$30B Is Flooding the SFR Market With More To Come

Investors view SFRs as an inflation hedge, and record-high rent growth is also supported by high occupancy.

More than $30 billion in capital is chasing the surging US rental housing market as bond yields remain at historic lows and inflation rises.

John Burns Real Estate Consulting identified 43 announcements targeting US rental housing, but notes that the real number is likely “much higher” since those figures are only the equity investment and excludes the debt, and does not include announcements that are not yet public.

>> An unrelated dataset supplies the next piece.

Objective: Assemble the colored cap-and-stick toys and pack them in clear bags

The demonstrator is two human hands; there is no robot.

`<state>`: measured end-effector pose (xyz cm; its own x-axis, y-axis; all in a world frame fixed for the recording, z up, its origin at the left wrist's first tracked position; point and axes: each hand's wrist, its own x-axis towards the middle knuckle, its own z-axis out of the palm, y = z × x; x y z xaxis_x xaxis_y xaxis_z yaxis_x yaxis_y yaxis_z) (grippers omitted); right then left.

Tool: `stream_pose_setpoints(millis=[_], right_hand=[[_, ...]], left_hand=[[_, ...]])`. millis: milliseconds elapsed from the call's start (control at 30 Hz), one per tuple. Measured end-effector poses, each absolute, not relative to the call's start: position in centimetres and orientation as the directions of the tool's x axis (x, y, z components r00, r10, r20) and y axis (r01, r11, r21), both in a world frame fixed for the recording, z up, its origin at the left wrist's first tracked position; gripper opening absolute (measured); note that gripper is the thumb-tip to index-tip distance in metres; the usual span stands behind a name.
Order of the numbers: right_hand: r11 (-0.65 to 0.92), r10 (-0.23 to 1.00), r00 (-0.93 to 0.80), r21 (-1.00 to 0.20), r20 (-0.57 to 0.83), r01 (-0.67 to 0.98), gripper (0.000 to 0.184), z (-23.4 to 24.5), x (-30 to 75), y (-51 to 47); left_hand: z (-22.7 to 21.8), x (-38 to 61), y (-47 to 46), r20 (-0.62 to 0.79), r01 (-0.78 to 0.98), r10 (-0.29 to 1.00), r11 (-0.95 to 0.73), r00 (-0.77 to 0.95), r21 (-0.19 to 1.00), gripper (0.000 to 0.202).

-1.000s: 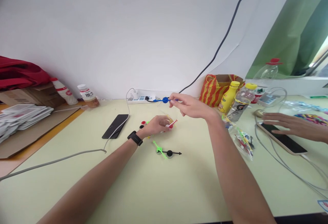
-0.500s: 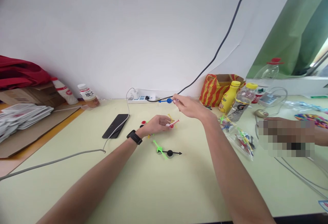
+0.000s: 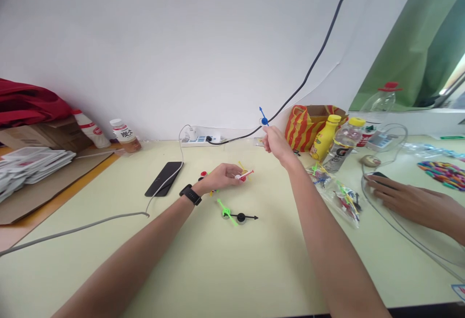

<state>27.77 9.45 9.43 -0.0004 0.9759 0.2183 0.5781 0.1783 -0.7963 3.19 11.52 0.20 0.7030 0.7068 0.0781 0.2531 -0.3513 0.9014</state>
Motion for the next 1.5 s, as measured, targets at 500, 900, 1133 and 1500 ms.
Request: stream_pose_setpoints(millis=[500, 900, 1133, 1500], right_hand=[[0.244, 0.964, 0.002, -0.885, 0.267, 0.397, 0.052, 9.6, 27.3, 8.8], [0.243, 0.880, 0.094, -0.613, 0.465, 0.752, 0.040, 12.7, 27.5, 6.6], [0.371, 0.870, -0.105, -0.500, 0.482, 0.782, 0.039, 15.2, 28.0, 3.8], [0.405, 0.877, -0.235, -0.384, 0.419, 0.830, 0.018, 15.5, 25.3, 2.8]], left_hand=[[0.8, 3.3, 11.2, 0.077, 0.302, 0.727, -0.376, 0.682, 0.876, 0.038], [0.3, 3.6, 11.2, 0.079, 0.302, 0.759, -0.349, 0.646, 0.887, 0.044], [0.7, 3.7, 10.9, 0.070, 0.246, 0.715, -0.329, 0.696, 0.912, 0.047], [0.1, 3.5, 11.1, 0.062, 0.297, 0.738, -0.346, 0.672, 0.890, 0.055]])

Single-family rents have increased 6% over the last year, according to the Burns Single-Family Rent Index, the highest growth in the 35 years that John Burns Real Estate Consulting has collected and analyzed such data. The index is a weighted average of rents across 63 major single-family rental markets.

JBREC’s Danielle Nguyen notes that multiple factors can account for the surge in investment activity. Investors typically view SFRs as an inflation hedge, and the aforementioned record-high rent growth is also supported by high occupancy.

In addition, “renters have demonstrated that they are willing to pay a premium to rent in a new home neighborhood managed by a professional landlord,” she says. “While the news headlines and NIMBYs are busy bashing institutional owners, many renters are clearly enjoying a better rental experience living with renter (instead of homeowner) neighbors and having no fear that their landlord might decide to sell the home sometime soon.”

SFRs tend to be less common in the Northeast and large coastal metros, and are more popular in the Southwest, Midwest and Southeast. The Southwest (4,896) and Southeast (3,978) have the most SFR units under construction, according to Yardi Matrix data.

Investment in the sector has also been pushed along by the COVID-19 pandemic

“The single-family rental concept is not new, but it has been blossoming over the last several years and most notable since the onset of COVID-19. That is when we really saw things picking up,” Dori Nolan, SVP of national client services at Berkadia, told GlobeSt.com in an earlier interview. “With affordability continuing to rise and household incomes not rising in lockstep with the cost of a home, this is becoming a more permanent, natural place in solving the housing crisis…I think that single-family rentals will become as prevalent as multifamily housing in the next 10 to 20 years. It really reminds me of when the multifamily sector took off in the 90s.”